An Overview of Effexor Uses

Effexor® (venlafaxine hydrochloride) is a prescription medicine that has been licensed to treat depression.
Depression is more than just "feeling sad." Some common symptoms of depression include:
  • Changes in sleep (sleeping too much or not enough)
  • Eating too much or too little (and weight gain or weight loss)

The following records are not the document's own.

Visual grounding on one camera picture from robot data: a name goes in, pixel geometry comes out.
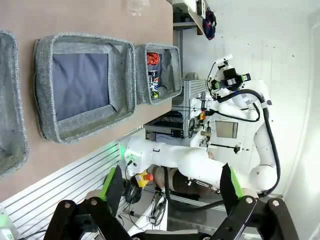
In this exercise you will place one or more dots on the grey fabric basket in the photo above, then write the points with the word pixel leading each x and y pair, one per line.
pixel 80 85
pixel 172 72
pixel 12 100

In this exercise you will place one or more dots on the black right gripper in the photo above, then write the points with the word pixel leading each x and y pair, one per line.
pixel 231 77

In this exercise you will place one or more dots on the crushed red can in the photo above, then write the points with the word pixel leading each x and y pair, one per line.
pixel 153 58

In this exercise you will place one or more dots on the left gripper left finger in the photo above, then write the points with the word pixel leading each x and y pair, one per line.
pixel 113 185

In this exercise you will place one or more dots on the crushed Pepsi can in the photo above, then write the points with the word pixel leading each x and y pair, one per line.
pixel 153 82

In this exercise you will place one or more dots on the white control cabinet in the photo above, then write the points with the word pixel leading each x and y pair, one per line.
pixel 225 130

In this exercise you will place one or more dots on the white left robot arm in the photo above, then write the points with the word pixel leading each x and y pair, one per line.
pixel 7 225

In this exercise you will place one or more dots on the white desk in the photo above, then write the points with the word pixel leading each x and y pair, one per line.
pixel 187 10

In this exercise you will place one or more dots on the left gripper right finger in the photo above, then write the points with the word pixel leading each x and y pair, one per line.
pixel 230 185

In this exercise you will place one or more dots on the crushed clear plastic cup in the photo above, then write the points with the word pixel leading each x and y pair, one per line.
pixel 137 6

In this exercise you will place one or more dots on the person in brown trousers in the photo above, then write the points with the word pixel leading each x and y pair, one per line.
pixel 185 182

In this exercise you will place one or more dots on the black box under table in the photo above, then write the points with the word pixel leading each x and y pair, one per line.
pixel 165 127

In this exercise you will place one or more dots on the dark blue bag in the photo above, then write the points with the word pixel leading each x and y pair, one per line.
pixel 209 25

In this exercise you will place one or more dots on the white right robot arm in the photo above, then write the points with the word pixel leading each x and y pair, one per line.
pixel 190 160

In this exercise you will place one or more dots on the yellow emergency stop button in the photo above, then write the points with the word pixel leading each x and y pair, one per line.
pixel 142 180

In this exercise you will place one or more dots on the aluminium profile robot base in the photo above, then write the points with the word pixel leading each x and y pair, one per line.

  • Having little interest in things that you used to enjoy
  • Physical pain
  • Feeling hopeless or worthless
  • Suicidal thoughts.


In large clinical trials, Effexor has been proven to help adults with depression. However, it is important keep in mind that many antidepressants (including Effexor) take several weeks to begin working. Sometimes, other people will notice an improvement in your depression symptoms before you do. Often, the physical symptoms of depression (such as pain or changes in sleep) will improve first, sometimes within the first few weeks of treatment. It usually takes at least four to six weeks before significant changes in mood occur. It is important to give Effexor a chance to work before becoming discouraged.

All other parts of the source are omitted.